How to run the Collect Paired Read Statistics tool

        Toolbox | Genome Finishing Module (Image finishing_tools_folder) | Collect Paired Read Statistics (Image paired_reads_statistics_16_n_p)

This opens the dialog shown in figure 8.1.

Image paired_reads_statistics_step1
Figure 8.1: Select the read mappings to analyze.

Select the relevant read mappings and click Next. The next wizard window ( figure 8.2) makes it possible to choose how the paired reads statistics are collected. The default option is to only consider reads that map to the contig ends which help filter out noise from reads that are erroneously mapped or reads that map to repetitive regions and thus make it easier to determine if two contigs are neighbors. Alternatively, statistics can be generated from all read pairs mapped to the contigs, which can make misassemblies evident as large overlaps between contigs. It is also possible to restrict collection of paired statistics to reads from specific paired libraries. This is done in step 2 of the wizard by selecting the option Include subset of libraries and then selecting one or more libraries which have reads mapped to the contigs. Please note that the libraries are named after the file from which the reads were imported.
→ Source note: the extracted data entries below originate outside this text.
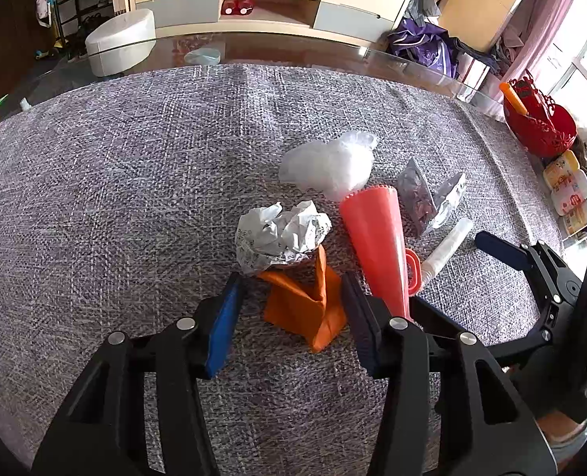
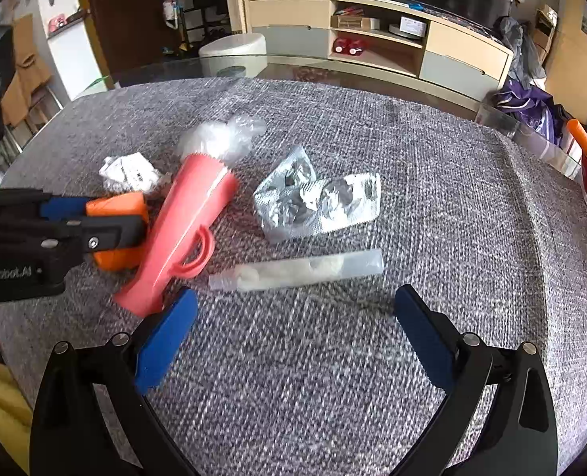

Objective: Collect trash
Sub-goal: 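Grasp the orange cone with the left gripper while the right gripper grasps the white tube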

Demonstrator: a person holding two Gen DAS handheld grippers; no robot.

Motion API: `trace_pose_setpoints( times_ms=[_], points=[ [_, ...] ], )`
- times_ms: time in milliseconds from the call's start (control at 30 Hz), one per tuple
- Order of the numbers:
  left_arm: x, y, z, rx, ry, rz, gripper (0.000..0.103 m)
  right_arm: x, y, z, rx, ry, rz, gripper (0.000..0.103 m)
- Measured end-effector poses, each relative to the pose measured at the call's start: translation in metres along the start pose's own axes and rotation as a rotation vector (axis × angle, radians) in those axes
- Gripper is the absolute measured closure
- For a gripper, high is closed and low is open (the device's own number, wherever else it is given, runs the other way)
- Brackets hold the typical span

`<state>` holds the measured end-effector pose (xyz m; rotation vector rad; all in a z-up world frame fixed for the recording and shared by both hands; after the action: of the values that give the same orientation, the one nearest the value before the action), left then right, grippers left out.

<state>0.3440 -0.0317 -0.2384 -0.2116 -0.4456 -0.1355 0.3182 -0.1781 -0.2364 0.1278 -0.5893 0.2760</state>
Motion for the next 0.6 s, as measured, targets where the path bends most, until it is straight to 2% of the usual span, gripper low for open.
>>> trace_pose_setpoints(
  times_ms=[100, 167, 267, 600],
  points=[
    [0.0, 0.003, 0.001, 0.001, -0.003, 0.007, 0.063, 0.004, 0.0, -0.002, -0.006, -0.005, -0.007, 0.005],
    [0.001, 0.006, 0.001, 0.0, -0.006, 0.013, 0.072, 0.005, 0.0, -0.001, -0.01, -0.014, -0.011, 0.014],
    [-0.001, 0.007, 0.004, -0.002, -0.009, 0.011, 0.079, 0.007, -0.001, 0.0, -0.012, -0.018, -0.014, 0.017],
    [-0.026, 0.007, 0.029, -0.003, -0.013, 0.0, 0.082, -0.012, -0.001, 0.029, 0.0, -0.019, -0.061, 0.017]
  ],
)
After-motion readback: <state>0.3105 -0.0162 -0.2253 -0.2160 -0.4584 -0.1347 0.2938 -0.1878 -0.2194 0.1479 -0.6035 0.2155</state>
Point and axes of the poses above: each gripper's, at about its wrist camera, not at the fingertips, and z roughly against the way its jaws point, y to its left, x to its top, the point moved 6 cm from there along -z, roughly the way its jaws point, and after that the axes turned 1 degree about -z, right-handed, at the moved point
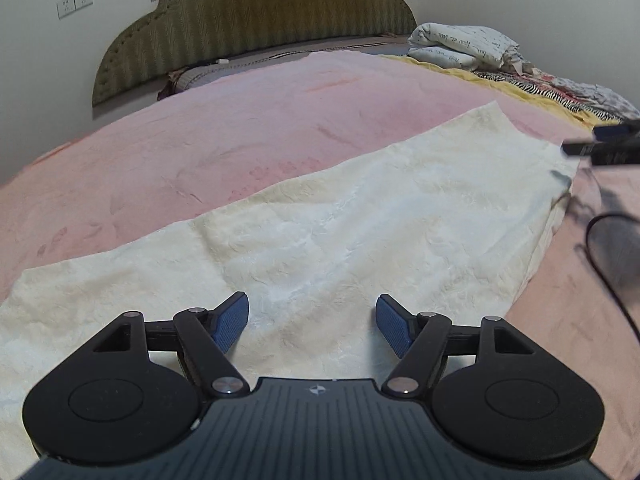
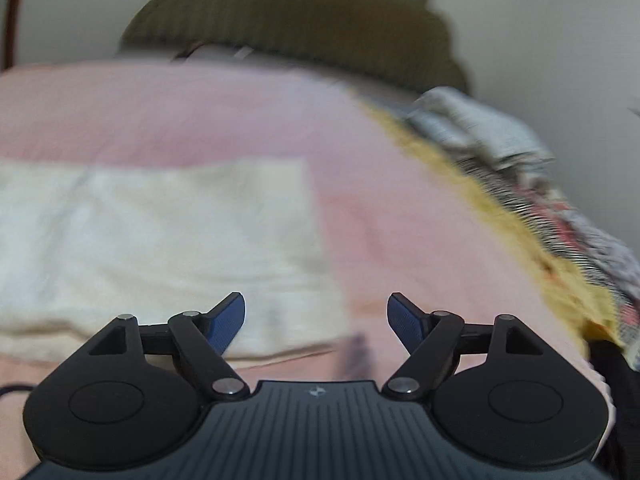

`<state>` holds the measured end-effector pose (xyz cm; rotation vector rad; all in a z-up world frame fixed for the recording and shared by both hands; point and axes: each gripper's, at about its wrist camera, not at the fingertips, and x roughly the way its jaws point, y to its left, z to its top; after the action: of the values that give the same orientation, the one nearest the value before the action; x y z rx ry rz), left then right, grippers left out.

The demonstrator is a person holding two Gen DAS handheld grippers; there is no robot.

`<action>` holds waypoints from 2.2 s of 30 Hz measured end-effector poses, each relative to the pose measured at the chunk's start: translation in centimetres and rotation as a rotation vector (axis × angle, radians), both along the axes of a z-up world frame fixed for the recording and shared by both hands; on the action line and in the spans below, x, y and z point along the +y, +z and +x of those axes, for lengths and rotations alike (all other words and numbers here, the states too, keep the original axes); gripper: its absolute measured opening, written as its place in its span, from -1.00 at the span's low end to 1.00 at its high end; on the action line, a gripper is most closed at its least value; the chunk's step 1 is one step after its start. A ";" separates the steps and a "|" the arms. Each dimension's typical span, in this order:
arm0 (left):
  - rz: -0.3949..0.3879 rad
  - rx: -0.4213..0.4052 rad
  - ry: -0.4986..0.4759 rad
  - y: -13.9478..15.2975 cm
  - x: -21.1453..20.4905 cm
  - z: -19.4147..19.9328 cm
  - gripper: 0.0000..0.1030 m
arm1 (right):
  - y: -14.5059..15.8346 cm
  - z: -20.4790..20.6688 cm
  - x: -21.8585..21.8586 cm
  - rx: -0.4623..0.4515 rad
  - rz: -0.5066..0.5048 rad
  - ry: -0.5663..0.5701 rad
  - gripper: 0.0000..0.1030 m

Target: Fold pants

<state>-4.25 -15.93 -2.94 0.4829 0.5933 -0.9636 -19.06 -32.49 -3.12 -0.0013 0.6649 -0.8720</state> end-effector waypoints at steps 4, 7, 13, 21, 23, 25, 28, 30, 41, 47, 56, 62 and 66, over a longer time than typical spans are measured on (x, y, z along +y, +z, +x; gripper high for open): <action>-0.010 -0.002 0.007 -0.4 -0.2 -0.2 0.52 | 1.5 -2.4 0.0 -0.265 0.231 0.124 0.53; -0.023 -0.005 0.007 -0.5 0.0 -0.3 0.53 | -0.1 -0.9 -0.9 -0.292 0.413 0.238 0.53; -0.053 -0.031 -0.003 -0.9 0.9 -0.9 0.55 | -0.7 -0.3 -1.0 -0.255 0.276 0.054 0.53; -0.093 -0.031 0.009 -1.5 1.2 -0.9 0.71 | -3.6 -7.1 -4.4 -0.660 0.775 -0.069 0.54; -0.094 -0.030 0.014 -1.6 1.2 -0.8 0.75 | -4.4 -7.2 -4.5 -0.702 0.821 -0.047 0.54; -0.094 -0.032 0.016 -1.7 1.2 -0.8 0.77 | -4.4 -6.6 -4.8 -0.693 0.819 -0.023 0.54; -0.095 -0.035 0.020 -1.8 1.1 -0.8 0.82 | -4.5 -5.2 -5.5 -0.700 0.811 0.001 0.54; -0.094 -0.031 0.024 -1.9 1.1 -0.8 0.86 | -4.7 -4.5 -5.8 -0.711 0.746 -0.008 0.51; -0.101 0.027 0.050 -2.2 1.1 0.2 0.98 | -5.8 -0.8 -9.7 -0.714 0.607 -0.120 -0.57; -0.141 0.072 0.064 -1.7 1.6 0.9 0.87 | -5.0 -0.5 -9.6 -0.664 0.557 -0.083 -0.72; -0.549 0.794 0.133 -0.2 3.3 7.5 0.89 | 1.9 4.0 0.7 -0.396 0.103 0.241 -0.73; -0.694 0.999 0.071 0.5 2.0 8.4 0.99 | 1.1 7.8 10.2 -0.200 -0.113 0.485 -0.73; -0.696 1.084 0.115 -0.9 0.4 9.0 0.99 | 0.2 8.7 14.0 -0.188 -0.093 0.589 -0.73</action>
<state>4.77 -15.52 -3.83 -0.7552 1.1552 -1.2047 -10.32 -18.48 -2.94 -0.1881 0.4107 -0.3274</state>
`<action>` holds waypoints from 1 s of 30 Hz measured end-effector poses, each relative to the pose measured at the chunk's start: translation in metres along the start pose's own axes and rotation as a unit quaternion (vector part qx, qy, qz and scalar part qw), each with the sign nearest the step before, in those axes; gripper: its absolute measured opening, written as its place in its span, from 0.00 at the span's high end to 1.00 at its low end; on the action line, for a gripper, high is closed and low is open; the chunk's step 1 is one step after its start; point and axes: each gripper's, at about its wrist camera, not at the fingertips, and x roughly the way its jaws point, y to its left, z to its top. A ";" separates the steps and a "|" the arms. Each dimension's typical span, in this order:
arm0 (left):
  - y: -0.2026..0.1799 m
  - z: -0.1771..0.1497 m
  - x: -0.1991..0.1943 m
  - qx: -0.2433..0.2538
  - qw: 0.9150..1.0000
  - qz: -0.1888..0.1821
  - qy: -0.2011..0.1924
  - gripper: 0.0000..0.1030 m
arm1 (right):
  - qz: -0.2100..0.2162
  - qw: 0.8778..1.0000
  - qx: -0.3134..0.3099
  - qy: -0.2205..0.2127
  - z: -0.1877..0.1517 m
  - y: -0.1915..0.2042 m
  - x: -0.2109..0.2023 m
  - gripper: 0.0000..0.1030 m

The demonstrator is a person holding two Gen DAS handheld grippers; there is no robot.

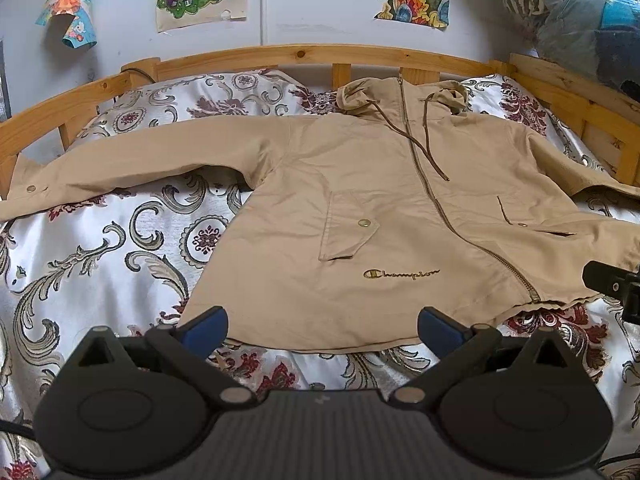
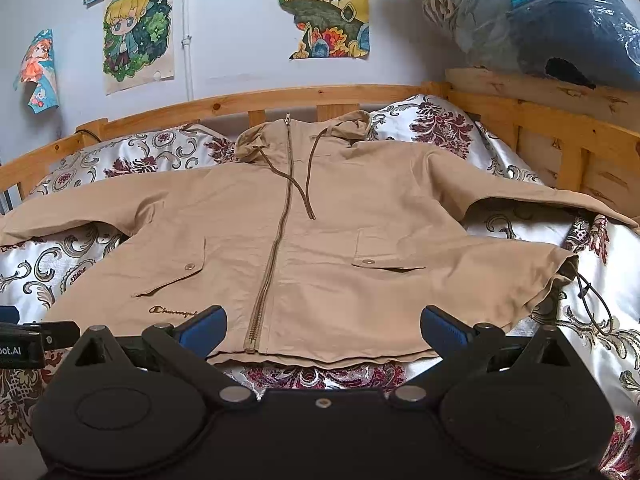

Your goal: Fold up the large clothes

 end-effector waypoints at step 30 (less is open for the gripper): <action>-0.007 0.047 0.029 -0.004 0.995 0.058 0.084 0.01 | -0.061 0.995 0.063 0.055 0.014 -0.024 0.016 0.01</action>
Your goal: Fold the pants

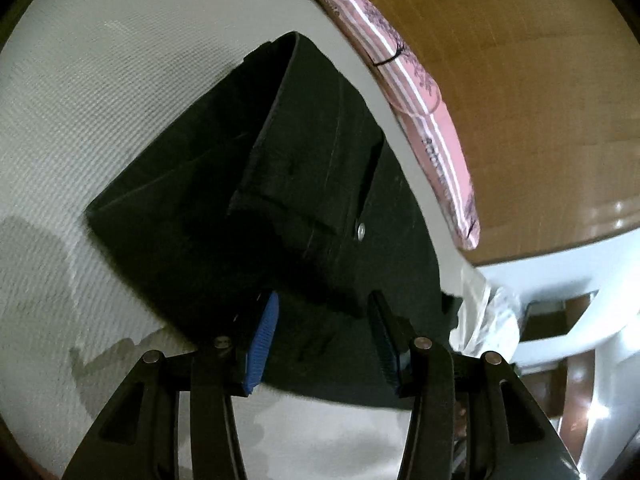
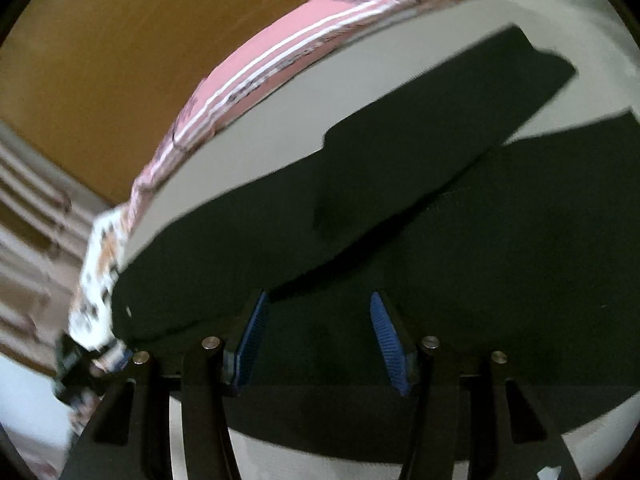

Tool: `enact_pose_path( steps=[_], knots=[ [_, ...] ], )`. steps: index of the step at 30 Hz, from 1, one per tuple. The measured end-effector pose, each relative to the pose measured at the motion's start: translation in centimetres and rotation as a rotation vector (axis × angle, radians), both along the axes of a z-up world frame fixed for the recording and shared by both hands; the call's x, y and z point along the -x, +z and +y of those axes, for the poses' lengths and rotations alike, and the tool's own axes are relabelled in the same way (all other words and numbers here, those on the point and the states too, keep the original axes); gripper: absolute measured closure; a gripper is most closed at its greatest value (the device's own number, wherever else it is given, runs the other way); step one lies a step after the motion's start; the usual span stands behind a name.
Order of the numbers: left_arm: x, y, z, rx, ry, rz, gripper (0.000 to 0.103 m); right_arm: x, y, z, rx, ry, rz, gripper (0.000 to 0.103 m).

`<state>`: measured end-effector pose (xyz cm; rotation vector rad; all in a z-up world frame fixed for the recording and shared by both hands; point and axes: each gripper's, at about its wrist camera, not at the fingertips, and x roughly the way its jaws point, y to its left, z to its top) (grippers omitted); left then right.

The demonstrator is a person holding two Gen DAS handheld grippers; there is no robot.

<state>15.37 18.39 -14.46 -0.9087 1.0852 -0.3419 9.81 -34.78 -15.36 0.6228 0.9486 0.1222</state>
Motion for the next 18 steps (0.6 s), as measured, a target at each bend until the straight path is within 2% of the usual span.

Image paired_reads_statistics_step2
Figure 8.2: Select whether to collect paired reads only from the ends of contigs or from the entire contig. Optionally, restrict the collection of paired statistics to a subset of paired libraries.

Finally click Next and Finish.

Note: The Collect Paired Reads Statistics should only be performed on de novo assemblies where the contig has not been edited. If run on modified contigs, the distance estimates will not be accurate. If your contigs have been modified, you can extract the contig sequences by opening the de novo assembled data, select all contigs and click on Extract Contig. The extracted contig sequences can next be used as reference in a new read mapping using the NGS core tool Map Reads to Contigs. This new read mapping can now be used as input in the Collect Paired Read Statistics tool.